#### Exercise
Return only what lies between the first line of the entries and the line containing "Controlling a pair", both lines included.

#### Data to process

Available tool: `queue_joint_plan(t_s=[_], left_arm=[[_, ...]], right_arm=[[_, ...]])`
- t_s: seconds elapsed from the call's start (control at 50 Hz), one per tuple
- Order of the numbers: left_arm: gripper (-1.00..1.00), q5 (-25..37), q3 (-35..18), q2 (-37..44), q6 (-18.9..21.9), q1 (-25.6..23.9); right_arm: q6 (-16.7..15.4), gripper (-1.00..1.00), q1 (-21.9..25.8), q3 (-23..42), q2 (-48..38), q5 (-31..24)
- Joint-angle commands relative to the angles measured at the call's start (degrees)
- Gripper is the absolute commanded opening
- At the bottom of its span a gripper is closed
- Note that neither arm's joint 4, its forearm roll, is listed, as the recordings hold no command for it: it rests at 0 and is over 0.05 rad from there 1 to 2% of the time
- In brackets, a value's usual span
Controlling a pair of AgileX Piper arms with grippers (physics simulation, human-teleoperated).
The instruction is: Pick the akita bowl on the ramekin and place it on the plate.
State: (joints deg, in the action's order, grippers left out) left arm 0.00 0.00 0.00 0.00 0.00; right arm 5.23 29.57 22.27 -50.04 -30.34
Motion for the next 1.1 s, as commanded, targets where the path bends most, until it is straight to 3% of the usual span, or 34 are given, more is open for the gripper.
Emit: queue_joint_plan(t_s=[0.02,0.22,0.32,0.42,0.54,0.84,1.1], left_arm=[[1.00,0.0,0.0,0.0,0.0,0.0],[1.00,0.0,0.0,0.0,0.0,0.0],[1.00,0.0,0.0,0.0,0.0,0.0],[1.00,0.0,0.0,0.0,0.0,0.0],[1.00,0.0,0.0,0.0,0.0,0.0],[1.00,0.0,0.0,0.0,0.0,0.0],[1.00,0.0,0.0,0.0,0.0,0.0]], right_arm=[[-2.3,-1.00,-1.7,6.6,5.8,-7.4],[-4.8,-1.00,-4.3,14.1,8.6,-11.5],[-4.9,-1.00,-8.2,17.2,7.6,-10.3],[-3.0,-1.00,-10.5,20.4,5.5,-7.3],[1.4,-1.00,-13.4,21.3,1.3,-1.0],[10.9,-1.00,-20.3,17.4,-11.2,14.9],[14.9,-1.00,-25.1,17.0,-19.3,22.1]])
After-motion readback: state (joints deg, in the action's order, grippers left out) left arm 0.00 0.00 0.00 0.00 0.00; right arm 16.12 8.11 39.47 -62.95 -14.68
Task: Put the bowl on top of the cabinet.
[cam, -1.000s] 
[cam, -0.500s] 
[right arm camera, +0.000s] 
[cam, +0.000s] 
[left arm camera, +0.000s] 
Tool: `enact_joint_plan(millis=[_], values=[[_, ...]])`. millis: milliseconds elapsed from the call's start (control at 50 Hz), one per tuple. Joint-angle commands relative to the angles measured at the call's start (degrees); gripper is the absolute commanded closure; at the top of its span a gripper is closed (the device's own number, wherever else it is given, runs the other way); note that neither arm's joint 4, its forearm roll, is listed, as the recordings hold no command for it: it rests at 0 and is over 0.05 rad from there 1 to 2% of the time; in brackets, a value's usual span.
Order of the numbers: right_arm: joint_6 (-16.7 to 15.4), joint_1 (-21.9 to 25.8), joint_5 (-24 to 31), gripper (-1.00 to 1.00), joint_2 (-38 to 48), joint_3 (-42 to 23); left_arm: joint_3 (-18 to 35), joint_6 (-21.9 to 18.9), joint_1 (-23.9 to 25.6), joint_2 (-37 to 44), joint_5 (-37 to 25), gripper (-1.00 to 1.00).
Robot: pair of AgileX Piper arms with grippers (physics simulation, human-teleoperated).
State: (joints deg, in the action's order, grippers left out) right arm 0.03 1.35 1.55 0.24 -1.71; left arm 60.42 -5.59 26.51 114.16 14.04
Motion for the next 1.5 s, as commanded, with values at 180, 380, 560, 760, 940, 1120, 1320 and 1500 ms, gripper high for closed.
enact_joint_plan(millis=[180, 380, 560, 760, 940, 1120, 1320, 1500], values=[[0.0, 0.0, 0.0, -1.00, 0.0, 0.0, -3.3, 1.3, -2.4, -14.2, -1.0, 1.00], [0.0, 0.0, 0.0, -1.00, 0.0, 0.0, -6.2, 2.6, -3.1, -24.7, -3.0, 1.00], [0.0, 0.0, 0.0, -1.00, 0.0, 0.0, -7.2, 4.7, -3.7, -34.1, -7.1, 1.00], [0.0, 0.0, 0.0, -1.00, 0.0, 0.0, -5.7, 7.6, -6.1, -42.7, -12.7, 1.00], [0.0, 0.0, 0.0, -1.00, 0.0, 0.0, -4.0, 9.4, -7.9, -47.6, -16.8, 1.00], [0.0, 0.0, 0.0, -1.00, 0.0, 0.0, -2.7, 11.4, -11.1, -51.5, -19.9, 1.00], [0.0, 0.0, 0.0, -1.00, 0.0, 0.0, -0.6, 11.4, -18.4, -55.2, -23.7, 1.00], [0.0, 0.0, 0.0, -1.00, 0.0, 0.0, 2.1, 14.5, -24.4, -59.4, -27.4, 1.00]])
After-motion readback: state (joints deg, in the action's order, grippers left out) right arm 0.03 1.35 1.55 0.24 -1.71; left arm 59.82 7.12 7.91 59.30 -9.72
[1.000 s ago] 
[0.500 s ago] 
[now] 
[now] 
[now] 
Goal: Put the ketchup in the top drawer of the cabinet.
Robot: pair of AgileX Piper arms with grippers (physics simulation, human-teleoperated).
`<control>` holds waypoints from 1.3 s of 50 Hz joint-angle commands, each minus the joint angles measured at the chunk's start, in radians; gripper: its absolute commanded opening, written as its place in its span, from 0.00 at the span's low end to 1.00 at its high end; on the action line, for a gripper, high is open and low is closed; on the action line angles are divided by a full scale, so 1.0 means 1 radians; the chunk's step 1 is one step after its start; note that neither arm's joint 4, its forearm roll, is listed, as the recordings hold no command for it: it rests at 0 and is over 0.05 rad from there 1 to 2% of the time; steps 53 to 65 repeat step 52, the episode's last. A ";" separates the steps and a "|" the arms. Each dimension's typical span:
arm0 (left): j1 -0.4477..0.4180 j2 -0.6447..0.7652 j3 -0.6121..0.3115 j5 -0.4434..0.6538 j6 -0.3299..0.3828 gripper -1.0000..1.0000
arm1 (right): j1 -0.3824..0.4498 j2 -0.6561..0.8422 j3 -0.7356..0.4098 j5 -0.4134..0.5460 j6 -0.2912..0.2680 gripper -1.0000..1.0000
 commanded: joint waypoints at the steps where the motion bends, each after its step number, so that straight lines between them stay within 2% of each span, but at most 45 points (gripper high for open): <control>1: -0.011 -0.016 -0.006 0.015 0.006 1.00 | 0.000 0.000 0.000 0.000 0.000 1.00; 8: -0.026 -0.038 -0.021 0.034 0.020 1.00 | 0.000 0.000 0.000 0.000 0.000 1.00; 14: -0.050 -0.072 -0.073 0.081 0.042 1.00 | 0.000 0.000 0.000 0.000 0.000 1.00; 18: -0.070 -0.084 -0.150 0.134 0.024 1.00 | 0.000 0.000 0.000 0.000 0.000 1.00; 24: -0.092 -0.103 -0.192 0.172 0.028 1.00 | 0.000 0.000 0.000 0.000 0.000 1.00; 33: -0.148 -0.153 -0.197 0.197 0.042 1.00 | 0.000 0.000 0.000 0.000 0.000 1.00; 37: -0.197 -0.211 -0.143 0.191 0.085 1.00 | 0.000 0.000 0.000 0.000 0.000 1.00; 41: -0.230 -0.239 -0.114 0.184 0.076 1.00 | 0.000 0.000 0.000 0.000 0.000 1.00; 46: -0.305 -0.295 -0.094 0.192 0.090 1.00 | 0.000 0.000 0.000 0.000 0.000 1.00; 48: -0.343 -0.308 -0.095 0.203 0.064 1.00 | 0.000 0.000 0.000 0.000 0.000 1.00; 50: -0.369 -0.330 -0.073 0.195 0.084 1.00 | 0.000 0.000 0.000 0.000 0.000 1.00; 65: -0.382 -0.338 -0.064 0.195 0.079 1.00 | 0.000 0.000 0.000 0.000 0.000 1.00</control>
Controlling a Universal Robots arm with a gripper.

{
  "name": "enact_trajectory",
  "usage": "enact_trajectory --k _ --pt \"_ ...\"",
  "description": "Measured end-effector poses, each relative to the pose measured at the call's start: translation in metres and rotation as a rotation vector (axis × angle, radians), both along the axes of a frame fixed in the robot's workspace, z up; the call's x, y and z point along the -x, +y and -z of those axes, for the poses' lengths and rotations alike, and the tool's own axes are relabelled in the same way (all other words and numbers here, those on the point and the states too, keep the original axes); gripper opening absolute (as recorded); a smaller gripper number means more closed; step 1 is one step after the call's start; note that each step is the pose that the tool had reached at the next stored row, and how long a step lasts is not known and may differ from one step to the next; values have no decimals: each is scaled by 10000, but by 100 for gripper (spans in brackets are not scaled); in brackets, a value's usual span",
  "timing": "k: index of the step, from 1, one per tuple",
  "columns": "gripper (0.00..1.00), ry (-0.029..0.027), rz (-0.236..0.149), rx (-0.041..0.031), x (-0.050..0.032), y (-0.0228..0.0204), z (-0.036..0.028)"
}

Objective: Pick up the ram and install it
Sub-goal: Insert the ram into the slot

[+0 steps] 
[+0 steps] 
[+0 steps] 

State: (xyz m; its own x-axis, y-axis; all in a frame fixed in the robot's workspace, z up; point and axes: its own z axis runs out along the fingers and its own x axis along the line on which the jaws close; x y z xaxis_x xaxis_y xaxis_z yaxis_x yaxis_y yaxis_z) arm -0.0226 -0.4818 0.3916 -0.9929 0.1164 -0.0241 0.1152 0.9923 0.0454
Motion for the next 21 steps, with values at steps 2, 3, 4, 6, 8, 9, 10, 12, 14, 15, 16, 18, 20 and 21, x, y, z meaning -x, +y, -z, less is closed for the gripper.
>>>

#### Answer section
Available tool: `queue_joint_plan(t_s=[_], left_arm=[[_, ...]], right_arm=[[_, ...]])`
- t_s: seconds elapsed from the call's start (control at 50 Hz), one per tuple
- Order of the numbers: left_arm: gripper (-1.00..1.00), q5 (-25..37), q3 (-35..18), q2 (-37..44), q6 (-18.9..21.9), q1 (-25.6..23.9); right_arm: q6 (-16.7..15.4), gripper (-1.00..1.00), q1 (-21.9..25.8), q3 (-23..42), q2 (-48..38), q5 (-31..24)
- Joint-angle commands relative to the angles measured at the call's start (degrees)
- Gripper is the absolute commanded opening
- At the bottom of its span a gripper is closed
- Note that neither arm's joint 4, its forearm roll, is listed, as the recordings hold no command for it: it rests at 0 and is over 0.05 rad from there 1 to 2% of the time
- In brackets, a value's usual span
Controlling a pair of AgileX Piper arms with grippers (physics simulation, human-teleoperated).

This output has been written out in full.